I want to answer the other questions in part by reference to the object of the changes which we are intending to effect. The object is, first, to provide an incentive to modernisation—as the hon. Member for Glasgow, Craigton (Mr. Milian) mentioned—and, secondly, to simplify the system by substituting a few simple rates for the present complicated arrangements. I am obliged for the understanding that, in general, the Clause meets with the approval of the Committee.
The hon. Member for Grimsby (Mr. Crosland) asked specifically whether I could quote the figures for other countries. I cannot do so "off the cuff"—once bitten, twice shy, as he will understand—but I will happily and willingly write to him at the conclusion of the debate and set out precisely the information that I have. If I can amplify it in any way I shall be delighted to do so.
The hon. Member also asked how the calculation of cost is made. It is estimated to be £3 million this year, £23 million in 1964–65, and £65 million in a full year, as he said. It is based on a projection of the present rate of investment.
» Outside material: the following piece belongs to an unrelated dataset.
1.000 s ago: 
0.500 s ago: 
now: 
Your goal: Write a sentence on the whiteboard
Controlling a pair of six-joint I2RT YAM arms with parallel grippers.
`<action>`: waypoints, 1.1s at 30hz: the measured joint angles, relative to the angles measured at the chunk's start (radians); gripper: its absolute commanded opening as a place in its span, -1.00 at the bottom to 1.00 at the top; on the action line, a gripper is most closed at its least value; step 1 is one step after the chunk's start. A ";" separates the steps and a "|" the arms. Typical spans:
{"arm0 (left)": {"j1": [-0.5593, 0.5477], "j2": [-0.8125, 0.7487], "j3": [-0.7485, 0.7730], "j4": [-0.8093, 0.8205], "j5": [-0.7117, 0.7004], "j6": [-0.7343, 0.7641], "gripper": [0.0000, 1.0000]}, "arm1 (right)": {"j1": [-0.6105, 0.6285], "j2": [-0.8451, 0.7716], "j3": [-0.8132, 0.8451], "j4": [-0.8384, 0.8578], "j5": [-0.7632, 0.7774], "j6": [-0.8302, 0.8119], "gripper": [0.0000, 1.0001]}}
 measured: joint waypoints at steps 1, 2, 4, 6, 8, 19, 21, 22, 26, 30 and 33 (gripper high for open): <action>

It is, therefore, patently an estimate. It is the most reasonable figure we can get in the circumstances but, as I admitted when I answered an earlier point of his on another Clause, the true effect of these provisions will be seen in the extent to which this cost increases, and is either less than or more than the quoted figure.
The hon. Member for Grimsby and the hon. Member for Craigton said a good deal about free depreciation. I admit that this is a most attractive idea. In this country it is an entirely new experiment, in the development districts, and it will be most interesting to see how it works out. It is right to point to the experience of Sweden, not that I am familiar with that experience in detail, except that I remember observing a report on the subject in the Economist.
The hon. Member for Grimsby "pulled our legs" very hard about the Economist. I would have been astonished if I found the Economist agreeing with everything that any Government did. My difficulty lies in finding out what it thinks should be done. Perhaps the hon. Gentleman does not have the same difficulty, but I believe that a lot of other people do, yet we still read it. But I seem to remember an article in the Economist to the effect that a system of free depreciation over the whole country had been found far too expensive to be maintained in Sweden.
It was because we were nervous about the cost, and wanted particularly to help the development districts, that we introduced this revolutionary principle simply for those districts. The hon. Member for Grimsby and the hon. Member for Craigton, went on to make the suggestion that we should not consider ourselves wedded for all time to the present system of allowances. Their views in that respect certainly command the attention which they will undoubtedly receive—especially the suggestion of the hon. Member for Craigton that some companies wrote off the cost of their machinery quickly and were keen to replace, while others were not so efficient, competent or forward-looking.
Those were wise words. I hope that they will have wide publicity, especially through the accountancy profession, to whom many commercial people rightly look for guidance in these matters. There is no excuse for not modernising. The hon. Member is quite right to make that point. This is one of the objects of the Clause, and I am glad to think that it apparently has the blessing of the Committee.